We posit these findings are consistent with the established role of oncogene-induced senescence in early melanocytic lesions, where BRAF
V600E is present, but MAPK signaling remains constrained. As a result, activation of DRP1-S616 phosphorylation may be driven by multiple alternative kinases, diluting any direct association with BRAF status. In contrast, progression to melanoma is associated with escape from senescence and reactivation of MAPK signaling, which is linked to increased DRP1-S616 phosphorylation and its detection by 3G11. Indeed, melanoma cells may have greater reliance on mitochondrial dynamics to support proliferation, survival, and stress adaptation; as such, DRP1-mediated fission may become more directly linked to oncogenic signaling outputs. Thus, in primary melanoma, BRAF
V600E-driven signaling more consistently promotes DRP1-S616 phosphorylation to meet metabolic and apoptotic thresholds, whereas in nevi, mitochondrial dynamics are less tightly coupled to oncogenic BRAF status and remain more heterogeneous [
28,
29].
These IHC patterns also suggest that DRP1-S616Ⓟ is more reflective of established malignant signaling rather than an indicator of early lesion initiation. Accordingly, the current data support the use of 3G11 as a tool to assess MAPK pathway activity in melanoma, while its prognostic value in benign or premalignant lesions remains unclear. Determining whether DRP1-S616Ⓟ provides information independent of BRAFV600E status will require further evaluation in larger, clinically annotated cohorts. We also hypothesize that understanding the relationship between BRAFV600E and DRP1-S616Ⓟ may reveal insights into mitochondria-focused metabolic vulnerabilities and stress signaling that could impact combination therapies and immune checkpoint inhibition.

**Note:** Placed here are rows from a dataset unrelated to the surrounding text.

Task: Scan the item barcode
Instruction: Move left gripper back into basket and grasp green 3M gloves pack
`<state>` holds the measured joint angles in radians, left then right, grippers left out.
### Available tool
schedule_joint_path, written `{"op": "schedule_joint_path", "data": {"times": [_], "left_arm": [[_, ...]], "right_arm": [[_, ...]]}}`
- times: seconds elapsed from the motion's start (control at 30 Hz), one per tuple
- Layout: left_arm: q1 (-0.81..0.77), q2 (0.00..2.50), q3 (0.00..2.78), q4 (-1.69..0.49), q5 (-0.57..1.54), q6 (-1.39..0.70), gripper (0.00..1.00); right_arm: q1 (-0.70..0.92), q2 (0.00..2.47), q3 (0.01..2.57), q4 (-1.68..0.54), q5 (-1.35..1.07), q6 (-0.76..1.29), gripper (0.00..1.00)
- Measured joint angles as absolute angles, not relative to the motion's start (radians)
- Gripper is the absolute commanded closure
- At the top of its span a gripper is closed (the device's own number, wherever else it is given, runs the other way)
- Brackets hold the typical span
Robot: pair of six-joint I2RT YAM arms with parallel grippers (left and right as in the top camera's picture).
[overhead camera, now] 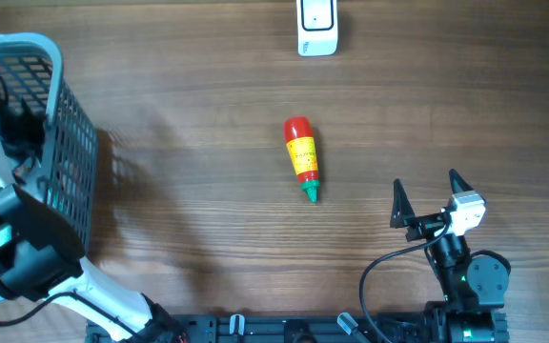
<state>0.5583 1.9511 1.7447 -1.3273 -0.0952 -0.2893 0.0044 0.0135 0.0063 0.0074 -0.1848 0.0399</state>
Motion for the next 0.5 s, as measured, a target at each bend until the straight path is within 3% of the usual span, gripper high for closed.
{"op": "schedule_joint_path", "data": {"times": [0.1,0.13,0.17,0.5], "left_arm": [[0.558,1.953,1.661,-1.273,-0.091,-0.283,0.65],[0.558,1.954,1.642,-1.269,-0.091,-0.280,0.88],[0.558,1.954,1.629,-1.266,-0.091,-0.274,0.96],[0.558,1.952,1.657,-1.334,-0.110,-0.271,0.96]], "right_arm": [[0.004,0.014,0.006,0.007,-0.185,0.039,0.00],[0.004,0.014,0.006,0.007,-0.185,0.040,0.00],[0.004,0.014,0.006,0.007,-0.185,0.039,0.00],[0.004,0.014,0.006,0.007,-0.185,0.040,0.00]]}}
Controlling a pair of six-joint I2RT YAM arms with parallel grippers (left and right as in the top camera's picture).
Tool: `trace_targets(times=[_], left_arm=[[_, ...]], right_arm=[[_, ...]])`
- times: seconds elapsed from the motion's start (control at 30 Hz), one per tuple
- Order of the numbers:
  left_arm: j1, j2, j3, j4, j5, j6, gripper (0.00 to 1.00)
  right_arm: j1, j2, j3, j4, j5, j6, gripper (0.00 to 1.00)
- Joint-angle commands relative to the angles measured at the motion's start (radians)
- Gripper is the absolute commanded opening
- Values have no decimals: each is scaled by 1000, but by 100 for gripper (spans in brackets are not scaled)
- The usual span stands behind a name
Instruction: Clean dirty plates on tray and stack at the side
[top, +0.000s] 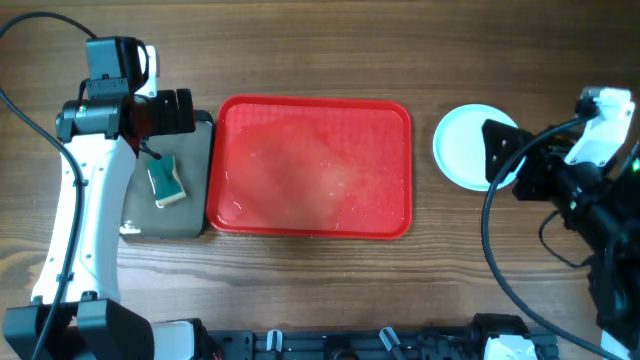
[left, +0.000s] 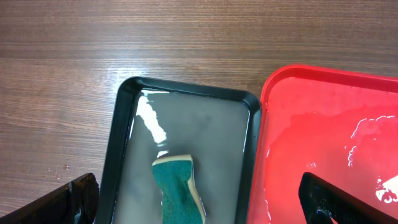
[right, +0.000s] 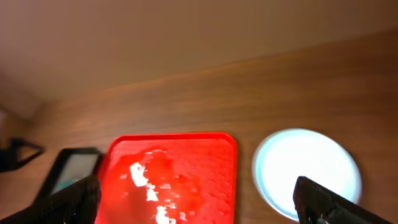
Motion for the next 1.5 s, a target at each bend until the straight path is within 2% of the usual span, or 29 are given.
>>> trace_targets(times=[0.0,0.1,0.17,0.23,0.3,0.33,0.43,0.53,0.67,1.1,1.17,1.27,1.33,1.43,1.47], left_arm=[[-3,7,1,3,12,12,100],[-3,7,1,3,12,12,100],[-3,7,1,3,12,12,100],[-3,7,1,3,12,12,100],[-3,7,1,3,12,12,100],[-3,7,1,3,12,12,100],[-3,7,1,3,12,12,100],[-3,7,1,3,12,12,100],[-3,7,1,3,12,12,100],[0,4,1,3,12,12,100],[-6,-37,1,2,12,12,100],[-37,-251,-40,-19,13,19,100],[-30,-410,-162,79,37,19,100],[-18,-675,-468,397,118,18,100],[-18,-813,-639,574,132,-9,100]], right_arm=[[28,-42,-17,23,194,-61,100],[28,-96,-110,110,187,-171,100],[28,-199,-291,283,146,-172,100],[28,-316,-539,531,95,-172,100],[28,-478,-882,837,4,-171,100],[28,-525,-970,900,-13,-171,100],[33,-716,-1223,1016,-19,-161,100],[33,-851,-1344,1020,-9,-161,100],[56,-894,-1370,1002,83,-164,100],[63,-892,-1370,1002,80,-163,100],[63,-892,-1370,1002,80,-164,100],[63,-892,-1370,1002,80,-163,100],[63,-892,-1370,1002,80,-163,100],[63,-892,-1370,1002,80,-163,100],[63,-892,-1370,1002,80,-163,100]])
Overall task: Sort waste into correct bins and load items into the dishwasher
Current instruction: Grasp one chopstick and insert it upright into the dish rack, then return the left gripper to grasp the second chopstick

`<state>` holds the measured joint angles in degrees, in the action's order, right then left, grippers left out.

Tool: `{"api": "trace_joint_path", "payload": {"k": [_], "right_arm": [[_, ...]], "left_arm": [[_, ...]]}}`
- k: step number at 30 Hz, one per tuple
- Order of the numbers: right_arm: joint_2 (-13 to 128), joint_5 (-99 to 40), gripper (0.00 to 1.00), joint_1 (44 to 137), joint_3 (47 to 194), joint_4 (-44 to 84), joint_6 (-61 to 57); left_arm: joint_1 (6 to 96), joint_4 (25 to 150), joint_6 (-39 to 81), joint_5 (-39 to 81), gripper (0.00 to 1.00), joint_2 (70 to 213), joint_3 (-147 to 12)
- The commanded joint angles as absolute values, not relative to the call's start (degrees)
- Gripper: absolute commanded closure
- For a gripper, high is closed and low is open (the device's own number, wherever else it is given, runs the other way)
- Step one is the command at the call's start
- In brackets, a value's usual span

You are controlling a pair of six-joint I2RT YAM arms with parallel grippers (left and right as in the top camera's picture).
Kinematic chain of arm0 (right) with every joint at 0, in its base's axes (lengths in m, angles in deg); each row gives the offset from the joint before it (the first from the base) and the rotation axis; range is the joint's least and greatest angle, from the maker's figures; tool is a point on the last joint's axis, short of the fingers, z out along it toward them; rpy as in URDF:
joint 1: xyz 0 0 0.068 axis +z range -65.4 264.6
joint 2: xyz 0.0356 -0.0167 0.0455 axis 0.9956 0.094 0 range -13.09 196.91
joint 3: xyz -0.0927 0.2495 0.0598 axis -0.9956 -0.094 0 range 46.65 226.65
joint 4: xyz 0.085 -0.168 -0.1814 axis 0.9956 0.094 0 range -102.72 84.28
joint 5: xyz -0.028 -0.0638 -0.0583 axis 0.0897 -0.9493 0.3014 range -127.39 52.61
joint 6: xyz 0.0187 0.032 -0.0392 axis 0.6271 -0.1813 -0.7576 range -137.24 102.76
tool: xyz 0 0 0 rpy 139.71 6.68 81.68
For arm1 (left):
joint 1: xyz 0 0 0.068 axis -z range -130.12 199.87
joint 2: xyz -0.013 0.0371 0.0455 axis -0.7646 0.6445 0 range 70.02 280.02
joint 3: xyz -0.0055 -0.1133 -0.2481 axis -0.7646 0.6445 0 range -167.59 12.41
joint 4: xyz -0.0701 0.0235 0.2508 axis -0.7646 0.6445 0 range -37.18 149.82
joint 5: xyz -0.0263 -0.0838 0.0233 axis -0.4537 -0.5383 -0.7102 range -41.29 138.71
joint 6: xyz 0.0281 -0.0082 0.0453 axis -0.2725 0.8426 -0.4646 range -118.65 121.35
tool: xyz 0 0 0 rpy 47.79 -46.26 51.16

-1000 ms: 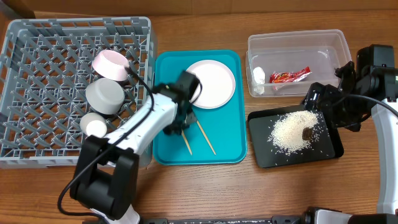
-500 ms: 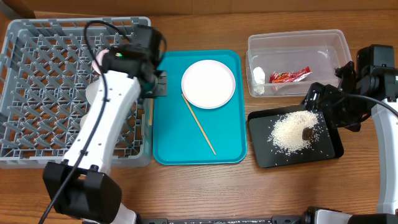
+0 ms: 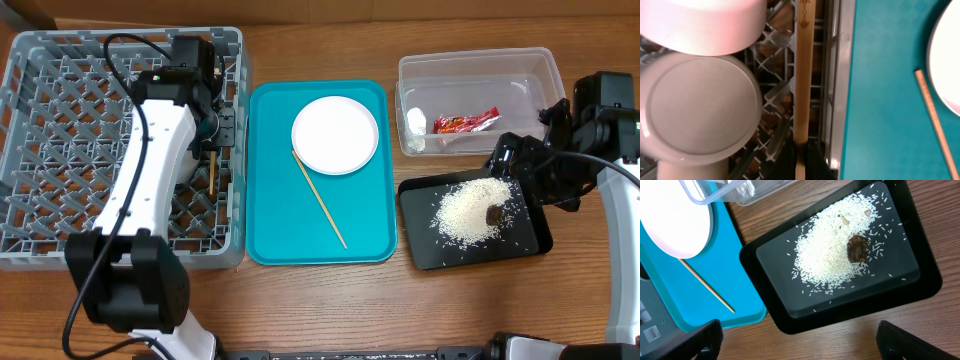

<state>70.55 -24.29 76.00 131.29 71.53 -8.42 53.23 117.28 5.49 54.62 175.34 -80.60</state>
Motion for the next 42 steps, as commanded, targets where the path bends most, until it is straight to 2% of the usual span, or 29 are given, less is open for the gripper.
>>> {"api": "trace_joint_path", "payload": {"k": [1, 4, 5, 7, 10, 14, 17, 31, 37, 42], "right_arm": [[69.96, -24.29, 0.0, 75.89, 131.8, 71.42, -8.53], [69.96, -24.29, 0.0, 75.89, 131.8, 71.42, -8.53], [69.96, -24.29, 0.0, 75.89, 131.8, 71.42, -8.53], [69.96, -24.29, 0.0, 75.89, 131.8, 71.44, -8.51], [69.96, -24.29, 0.0, 75.89, 131.8, 71.44, -8.53], [69.96, -24.29, 0.0, 75.89, 131.8, 71.42, -8.53], [69.96, -24.29, 0.0, 75.89, 131.8, 71.4, -8.51], [69.96, -24.29, 0.0, 75.89, 131.8, 71.44, -8.51], [69.96, -24.29, 0.0, 75.89, 131.8, 71.42, -8.51], [69.96, -24.29, 0.0, 75.89, 131.8, 71.42, -8.51]], "left_arm": [[53.12, 117.04, 4.97, 55.08, 0.91, 176.82, -81.41], [53.19, 117.04, 6.87, 54.42, 0.56, 176.82, -81.52], [53.23, 117.09, 6.96, 53.59, 0.47, 176.82, -81.52], [53.27, 117.31, 7.06, 50.71, 0.45, 176.8, -81.52], [53.3, 118.25, 8.99, 43.74, 0.44, 176.8, -81.52], [54.1, 118.55, 10.8, 27.96, 0.45, 176.82, -81.5], [56.86, 117.85, 11.04, 23.61, 0.47, 176.82, -81.5], [75.79, 115.51, 42.5, 45.46, 0.44, 183.36, -79.22], [77.93, 115.75, 47.76, 47.17, 0.43, 189.68, -79.22], [77.75, 115.54, 48.31, 45.55, 0.37, 194.11, -79.22]]}}
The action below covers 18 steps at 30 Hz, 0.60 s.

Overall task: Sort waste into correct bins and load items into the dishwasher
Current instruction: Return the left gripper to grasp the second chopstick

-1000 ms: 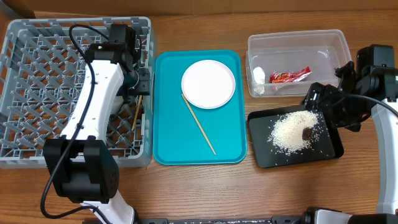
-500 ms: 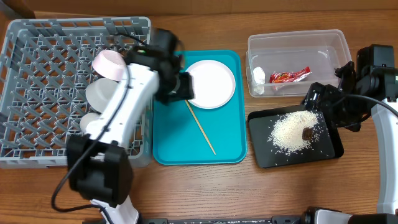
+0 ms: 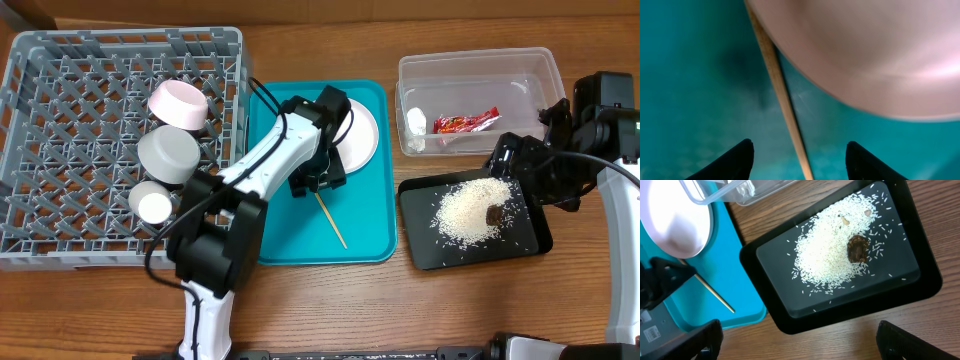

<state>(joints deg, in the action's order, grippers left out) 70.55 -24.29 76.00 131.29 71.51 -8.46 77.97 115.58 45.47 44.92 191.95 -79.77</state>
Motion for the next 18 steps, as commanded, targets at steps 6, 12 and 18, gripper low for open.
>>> {"api": "trace_joint_path", "payload": {"k": [6, 12, 18], "right_arm": [[69.96, -24.29, 0.0, 75.89, 131.8, 71.42, -8.53], [69.96, -24.29, 0.0, 75.89, 131.8, 71.42, -8.51], [69.96, -24.29, 0.0, 75.89, 131.8, 71.44, -8.53]], "left_arm": [[77.75, 115.58, 48.07, 45.24, 0.54, 196.85, -79.2], [77.27, 116.23, 48.05, 45.27, 0.87, 196.89, -79.2], [75.68, 118.07, 48.09, 45.24, 0.96, 196.87, -79.25]]}}
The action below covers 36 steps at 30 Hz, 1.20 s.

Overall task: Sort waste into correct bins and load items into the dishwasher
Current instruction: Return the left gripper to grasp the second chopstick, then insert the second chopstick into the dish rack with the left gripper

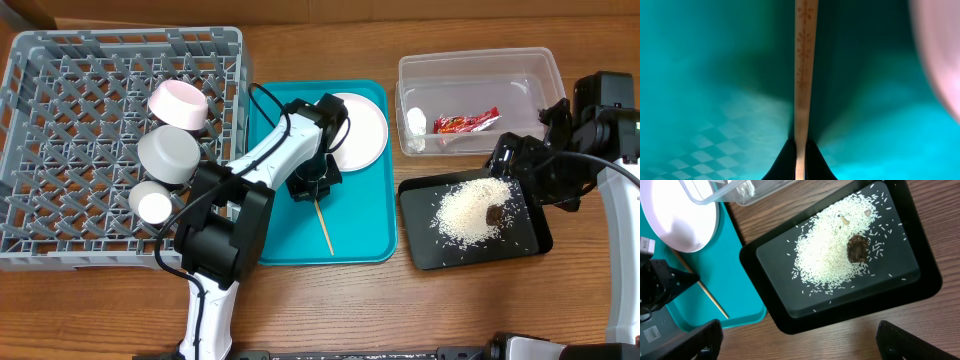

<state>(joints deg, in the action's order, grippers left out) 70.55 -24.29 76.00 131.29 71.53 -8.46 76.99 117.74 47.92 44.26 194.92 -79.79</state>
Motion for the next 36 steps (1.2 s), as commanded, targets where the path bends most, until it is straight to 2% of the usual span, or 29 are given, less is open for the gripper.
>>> {"api": "trace_joint_path", "payload": {"k": [1, 11, 22, 28, 36], "right_arm": [[69.96, -24.29, 0.0, 75.89, 131.8, 71.44, -8.51], [69.96, -24.31, 0.0, 75.89, 131.8, 71.44, -8.53], [69.96, -24.29, 0.0, 75.89, 131.8, 71.42, -8.51], [69.96, -24.29, 0.0, 75.89, 131.8, 71.42, -8.51], [69.96, -24.29, 0.0, 75.89, 131.8, 71.44, -8.51]], "left_arm": [[75.28, 118.33, 48.11, 45.18, 0.96, 196.74, -79.27], [70.91, 118.99, 43.41, 47.43, 0.96, 188.36, -79.94], [61.51, 118.38, 24.57, 56.5, 0.96, 171.21, -80.4], [56.95, 118.07, 8.97, 58.77, 0.96, 170.64, -80.36], [55.68, 115.21, 2.56, 58.69, 0.96, 171.19, -80.32]]}}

Similar observations have been described in RAS-driven systems, which share features such as increased glycolytic activity and altered mitochondrial dynamics [
9,
10]. These observations support the use of DRP1-S616Ⓟ as a molecular readout of mitochondrial division in oncogenic contexts, although further validation across tumor types is needed, including brain, colon, lung, and pancreatic tumors, where DRP1 is implicated in disease [
10,
11,
12,
13,
14,
15]. Building upon this, the 3G11 antibody recognizing active DRP1 enables the integration of DRP1-S616Ⓟ into established biomarker paradigms, positioning mitochondrial dynamics alongside established melanoma markers to potentially support both discovery efforts and clinically actionable patient stratification, prognosis, and therapeutic response prediction [
30,
31].
Compared with most commercially available DRP1-S616Ⓟ antibodies commonly used in the literature, the new recombinant monoclonal antibody derived from a human DRP1 peptide offers several important advantages for the study of mitochondrial division. Most antibodies targeting DRP1-S616Ⓟ are polyclonal preparations generated against undefined phosphopeptides using standard hybridomas, resulting in heterogeneous antibody populations with variable affinity and epitope recognition. This heterogeneity can lead to lot-to-lot variability, reduced reliability, and increased susceptibility to cross-reactivity with closely related phospho-epitopes. In contrast, recombinant production of a defined VH/L human-sequence monoclonal DRP1-S616Ⓟ antibody ensures molecular uniformity, batch-to-batch consistency, stable long-term availability throughout research program longevity, and is more economical. The single human-specific epitope further improves performance in complex human samples, including FFPE tissues, where polyclonal reagents frequently exhibit elevated background or inconsistent staining and are not recommended. In summary, recombinant 3G11 demonstrates robust and reproducible detection of DRP1-S616Ⓟ across immunoblotting, immunofluorescence, and histologic platforms, thereby enhancing experimental rigor throughout a complex study and supporting its use for integrated mechanistic and translational investigations of mitochondrial division in cancer and related disease contexts.